[Stored data]

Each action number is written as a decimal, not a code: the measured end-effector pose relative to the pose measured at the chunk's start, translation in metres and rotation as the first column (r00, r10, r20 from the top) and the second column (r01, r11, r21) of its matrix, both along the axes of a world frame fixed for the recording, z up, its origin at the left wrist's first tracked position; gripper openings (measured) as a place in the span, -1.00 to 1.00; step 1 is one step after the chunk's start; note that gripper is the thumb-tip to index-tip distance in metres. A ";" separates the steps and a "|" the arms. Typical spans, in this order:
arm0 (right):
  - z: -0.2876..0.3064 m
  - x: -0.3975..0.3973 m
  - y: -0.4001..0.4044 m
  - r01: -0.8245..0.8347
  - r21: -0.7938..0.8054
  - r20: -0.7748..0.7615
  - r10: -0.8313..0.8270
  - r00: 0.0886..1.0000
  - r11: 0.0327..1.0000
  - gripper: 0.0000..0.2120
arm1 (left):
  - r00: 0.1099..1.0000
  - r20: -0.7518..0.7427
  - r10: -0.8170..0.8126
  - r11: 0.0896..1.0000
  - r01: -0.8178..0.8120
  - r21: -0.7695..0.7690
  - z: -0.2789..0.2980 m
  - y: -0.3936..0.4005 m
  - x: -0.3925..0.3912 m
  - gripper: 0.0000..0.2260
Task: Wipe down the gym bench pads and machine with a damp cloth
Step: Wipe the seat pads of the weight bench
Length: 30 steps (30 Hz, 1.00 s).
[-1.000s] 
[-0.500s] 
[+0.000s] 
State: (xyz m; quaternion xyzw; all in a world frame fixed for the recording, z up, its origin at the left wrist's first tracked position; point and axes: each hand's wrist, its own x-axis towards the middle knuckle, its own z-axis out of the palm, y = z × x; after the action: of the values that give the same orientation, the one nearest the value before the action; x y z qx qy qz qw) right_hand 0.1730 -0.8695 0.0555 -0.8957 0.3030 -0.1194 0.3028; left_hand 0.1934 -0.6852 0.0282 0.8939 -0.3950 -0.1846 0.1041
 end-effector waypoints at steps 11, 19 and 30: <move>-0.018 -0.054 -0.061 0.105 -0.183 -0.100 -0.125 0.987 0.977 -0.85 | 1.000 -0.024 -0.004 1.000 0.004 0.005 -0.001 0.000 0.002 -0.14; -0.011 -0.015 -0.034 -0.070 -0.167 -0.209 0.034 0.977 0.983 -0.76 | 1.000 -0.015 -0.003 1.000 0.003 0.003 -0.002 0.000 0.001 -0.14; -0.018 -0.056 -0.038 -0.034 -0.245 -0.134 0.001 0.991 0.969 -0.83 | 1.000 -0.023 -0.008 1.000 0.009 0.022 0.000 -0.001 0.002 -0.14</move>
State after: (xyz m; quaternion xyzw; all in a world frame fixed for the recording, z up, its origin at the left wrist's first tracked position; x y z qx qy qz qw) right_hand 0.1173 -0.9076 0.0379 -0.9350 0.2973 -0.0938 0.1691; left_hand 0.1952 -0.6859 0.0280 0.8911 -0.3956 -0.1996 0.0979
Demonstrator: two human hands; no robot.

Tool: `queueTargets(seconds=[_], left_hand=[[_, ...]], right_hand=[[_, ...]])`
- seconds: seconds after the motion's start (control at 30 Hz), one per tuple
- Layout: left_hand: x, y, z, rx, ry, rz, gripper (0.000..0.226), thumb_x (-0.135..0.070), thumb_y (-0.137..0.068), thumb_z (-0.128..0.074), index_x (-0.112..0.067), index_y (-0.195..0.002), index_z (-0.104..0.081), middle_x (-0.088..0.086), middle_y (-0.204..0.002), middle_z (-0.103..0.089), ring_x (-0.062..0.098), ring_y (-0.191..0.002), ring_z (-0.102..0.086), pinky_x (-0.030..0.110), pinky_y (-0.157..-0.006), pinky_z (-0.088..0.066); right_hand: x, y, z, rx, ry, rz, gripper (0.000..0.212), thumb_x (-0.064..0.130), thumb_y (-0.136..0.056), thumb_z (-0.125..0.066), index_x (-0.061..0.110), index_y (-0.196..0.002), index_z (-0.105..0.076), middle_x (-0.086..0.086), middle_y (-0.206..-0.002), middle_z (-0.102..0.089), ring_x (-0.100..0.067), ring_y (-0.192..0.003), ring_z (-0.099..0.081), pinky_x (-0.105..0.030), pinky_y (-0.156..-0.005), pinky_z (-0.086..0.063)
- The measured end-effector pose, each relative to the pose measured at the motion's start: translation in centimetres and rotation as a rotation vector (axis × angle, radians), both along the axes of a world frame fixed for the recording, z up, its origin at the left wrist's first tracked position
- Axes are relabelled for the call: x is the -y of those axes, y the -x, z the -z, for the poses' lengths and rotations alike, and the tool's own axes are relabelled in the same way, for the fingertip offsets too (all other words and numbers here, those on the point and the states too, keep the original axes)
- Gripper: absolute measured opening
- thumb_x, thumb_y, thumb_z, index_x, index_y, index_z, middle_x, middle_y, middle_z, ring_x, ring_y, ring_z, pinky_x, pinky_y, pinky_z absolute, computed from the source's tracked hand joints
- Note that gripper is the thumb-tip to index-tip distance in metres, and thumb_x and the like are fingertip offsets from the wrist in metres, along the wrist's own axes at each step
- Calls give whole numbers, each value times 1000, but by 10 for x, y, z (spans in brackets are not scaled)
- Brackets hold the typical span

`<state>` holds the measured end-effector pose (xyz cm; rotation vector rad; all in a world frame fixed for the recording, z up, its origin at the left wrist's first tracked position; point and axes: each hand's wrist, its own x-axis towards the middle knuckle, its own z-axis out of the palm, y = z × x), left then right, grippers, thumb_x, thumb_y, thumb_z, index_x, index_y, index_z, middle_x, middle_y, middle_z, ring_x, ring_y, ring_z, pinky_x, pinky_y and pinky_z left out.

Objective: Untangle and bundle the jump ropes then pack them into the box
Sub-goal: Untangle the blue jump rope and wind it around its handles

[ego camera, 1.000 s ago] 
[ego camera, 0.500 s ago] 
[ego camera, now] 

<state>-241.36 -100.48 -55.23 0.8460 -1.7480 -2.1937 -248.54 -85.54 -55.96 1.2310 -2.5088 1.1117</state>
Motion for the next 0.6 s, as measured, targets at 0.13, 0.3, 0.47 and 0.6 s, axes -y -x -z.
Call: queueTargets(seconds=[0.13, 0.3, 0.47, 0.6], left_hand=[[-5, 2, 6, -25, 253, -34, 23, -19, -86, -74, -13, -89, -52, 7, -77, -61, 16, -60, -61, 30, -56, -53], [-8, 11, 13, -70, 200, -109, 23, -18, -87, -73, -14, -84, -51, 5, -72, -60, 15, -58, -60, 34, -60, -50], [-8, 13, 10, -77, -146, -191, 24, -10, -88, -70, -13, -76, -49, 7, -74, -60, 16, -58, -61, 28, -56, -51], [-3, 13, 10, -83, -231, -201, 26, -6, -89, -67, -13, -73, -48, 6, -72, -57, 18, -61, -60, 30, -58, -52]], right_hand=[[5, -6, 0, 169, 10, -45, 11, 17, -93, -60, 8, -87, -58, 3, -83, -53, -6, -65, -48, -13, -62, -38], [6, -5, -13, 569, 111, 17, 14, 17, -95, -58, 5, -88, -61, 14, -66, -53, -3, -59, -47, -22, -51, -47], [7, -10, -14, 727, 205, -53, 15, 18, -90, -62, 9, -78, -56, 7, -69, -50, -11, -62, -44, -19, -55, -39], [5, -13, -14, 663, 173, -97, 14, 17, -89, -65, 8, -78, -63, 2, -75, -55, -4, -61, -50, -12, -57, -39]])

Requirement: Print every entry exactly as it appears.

Result for this exercise:
Each action number is written as a decimal, not a code: the measured end-effector pose relative to the pose measured at the chunk's start, translation in metres and rotation as the first column (r00, r10, r20 from the top) and the second column (r01, r11, r21) of its matrix, both along the axes of a world frame fixed for the recording, z up, its origin at the left wrist's first tracked position; gripper openings (measured) as a place in the span, -1.00 to 1.00; step 1 is one step after the chunk's start; note that gripper is the thumb-tip to index-tip distance in metres. A ";" separates the steps and a "|" the arms. Typical spans, in this order:
arm0 (right):
  - z: -0.2876..0.3064 m
  - x: -0.3975..0.3973 m
  - y: -0.4001..0.4044 m
  - r01: -0.8245..0.8347
  - r21: -0.7938..0.8054
  - r20: -0.7748..0.7615
  - r10: -0.8313..0.8270
  - r00: 0.0886..1.0000
  - r11: 0.0327..1.0000
  - gripper: 0.0000..0.2120
arm1 (left):
  - r00: 0.1099..1.0000
  - r20: -0.7518..0.7427
  - r10: -0.8170..0.8126
  - r11: 0.0896..1.0000
  - r01: -0.8178..0.8120
  - r21: -0.7695..0.7690
  - z: -0.2789..0.2980 m
  - y: -0.3936..0.4005 m
  - x: -0.3925..0.3912 m
  - gripper: 0.0000..0.2260
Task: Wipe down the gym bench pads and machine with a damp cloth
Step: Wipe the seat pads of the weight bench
Length: 30 steps (30 Hz, 1.00 s).
[-1.000s] 
[-0.500s] 
[+0.000s] 
State: (xyz m; quaternion xyzw; all in a world frame fixed for the recording, z up, its origin at the left wrist's first tracked position; point and axes: each hand's wrist, its own x-axis towards the middle knuckle, its own z-axis out of the palm, y = z × x; after the action: of the values that give the same orientation, the one nearest the value before the action; x y z qx qy qz qw) right_hand 0.1730 -0.8695 0.0555 -0.8957 0.3030 -0.1194 0.3028; left_hand 0.1934 -0.6852 0.0282 0.8939 -0.3950 -0.1846 0.1041
 end-effector waypoints at steps 11, 19 and 30: <move>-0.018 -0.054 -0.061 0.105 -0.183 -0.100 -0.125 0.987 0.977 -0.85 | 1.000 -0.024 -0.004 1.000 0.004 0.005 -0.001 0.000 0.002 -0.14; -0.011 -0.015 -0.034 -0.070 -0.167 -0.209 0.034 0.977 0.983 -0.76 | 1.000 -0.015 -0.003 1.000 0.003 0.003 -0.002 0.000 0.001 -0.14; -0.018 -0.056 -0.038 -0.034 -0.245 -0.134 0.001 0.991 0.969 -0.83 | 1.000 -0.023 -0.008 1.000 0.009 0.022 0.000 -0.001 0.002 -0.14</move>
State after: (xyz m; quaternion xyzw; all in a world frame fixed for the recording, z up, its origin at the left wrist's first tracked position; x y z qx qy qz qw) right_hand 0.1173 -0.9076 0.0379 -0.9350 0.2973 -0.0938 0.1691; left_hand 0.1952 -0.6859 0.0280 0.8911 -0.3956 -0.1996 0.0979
Demonstrator: two human hands; no robot.

Tool: `queueTargets(seconds=[_], left_hand=[[_, ...]], right_hand=[[_, ...]])`
- seconds: seconds after the motion's start (control at 30 Hz), one per tuple
- Layout: left_hand: x, y, z, rx, ry, rz, gripper (0.000..0.226), thumb_x (-0.135..0.070), thumb_y (-0.137..0.068), thumb_z (-0.128..0.074), index_x (-0.112..0.067), index_y (-0.195..0.002), index_z (-0.104..0.081), middle_x (-0.088..0.086), middle_y (-0.204..0.002), middle_z (-0.103..0.089), ring_x (-0.062..0.098), ring_y (-0.191..0.002), ring_z (-0.102..0.086), pinky_x (-0.030..0.110), pinky_y (-0.157..-0.006), pinky_z (-0.088..0.066); right_hand: x, y, z, rx, ry, rz, gripper (0.000..0.212), thumb_x (-0.064..0.130), thumb_y (-0.136..0.056), thumb_z (-0.125..0.066), index_x (-0.061..0.110), index_y (-0.196..0.002), index_z (-0.105..0.076), middle_x (-0.086..0.086), middle_y (-0.206..-0.002), middle_z (-0.102..0.089), ring_x (-0.100..0.067), ring_y (-0.192..0.003), ring_z (-0.099..0.081), pinky_x (-0.105..0.030), pinky_y (-0.156..-0.005), pinky_z (-0.086..0.063)
- The measured end-effector pose, each relative to the pose measured at the motion's start: translation in centimetres and rotation as a rotation vector (axis × angle, radians), both along the axes of a world frame fixed for the recording, z up, its origin at the left wrist's first tracked position
- Axes are relabelled for the call: x is the -y of those axes, y the -x, z the -z, for the poses' lengths and rotations alike, and the tool's own axes are relabelled in the same way, for the fingertip offsets too (all other words and numbers here, those on the point and the states too, keep the original axes)
- Gripper: absolute measured opening
- thumb_x, thumb_y, thumb_z, index_x, index_y, index_z, middle_x, middle_y, middle_z, ring_x, ring_y, ring_z, pinky_x, pinky_y, pinky_z absolute, computed from the source's tracked hand joints
- Note that gripper is the thumb-tip to index-tip distance in metres, and thumb_x and the like are fingertip offsets from the wrist in metres, along the wrist's own axes at each step
- Calls give whole numbers, each value times 1000, but by 10 for x, y, z (spans in brackets are not scaled)
- Brackets hold the typical span

`<state>` holds the measured end-effector pose (xyz cm; rotation vector rad; all in a world frame fixed for the recording, z up, its origin at the left wrist's first tracked position; point and axes: each hand's wrist, its own x-axis towards the middle knuckle, its own z-axis out of the palm, y = z × x), left then right, grippers, thumb_x, thumb_y, thumb_z, index_x, index_y, index_z, middle_x, middle_y, middle_z, ring_x, ring_y, ring_z, pinky_x, pinky_y and pinky_z left out.

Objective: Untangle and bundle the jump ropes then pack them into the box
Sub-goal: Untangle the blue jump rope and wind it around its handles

[ego camera, 1.000 s ago] 
[ego camera, 0.500 s ago] 
[ego camera, now] 

<state>-241.36 -100.48 -55.23 0.8460 -1.7480 -2.1937 -248.54 -85.54 -55.96 1.2310 -2.5088 1.1117</state>
Motion for the next 0.6 s, as measured, targets at 0.13, 0.3, 0.47 and 0.6 s, axes -y -x -z.
Call: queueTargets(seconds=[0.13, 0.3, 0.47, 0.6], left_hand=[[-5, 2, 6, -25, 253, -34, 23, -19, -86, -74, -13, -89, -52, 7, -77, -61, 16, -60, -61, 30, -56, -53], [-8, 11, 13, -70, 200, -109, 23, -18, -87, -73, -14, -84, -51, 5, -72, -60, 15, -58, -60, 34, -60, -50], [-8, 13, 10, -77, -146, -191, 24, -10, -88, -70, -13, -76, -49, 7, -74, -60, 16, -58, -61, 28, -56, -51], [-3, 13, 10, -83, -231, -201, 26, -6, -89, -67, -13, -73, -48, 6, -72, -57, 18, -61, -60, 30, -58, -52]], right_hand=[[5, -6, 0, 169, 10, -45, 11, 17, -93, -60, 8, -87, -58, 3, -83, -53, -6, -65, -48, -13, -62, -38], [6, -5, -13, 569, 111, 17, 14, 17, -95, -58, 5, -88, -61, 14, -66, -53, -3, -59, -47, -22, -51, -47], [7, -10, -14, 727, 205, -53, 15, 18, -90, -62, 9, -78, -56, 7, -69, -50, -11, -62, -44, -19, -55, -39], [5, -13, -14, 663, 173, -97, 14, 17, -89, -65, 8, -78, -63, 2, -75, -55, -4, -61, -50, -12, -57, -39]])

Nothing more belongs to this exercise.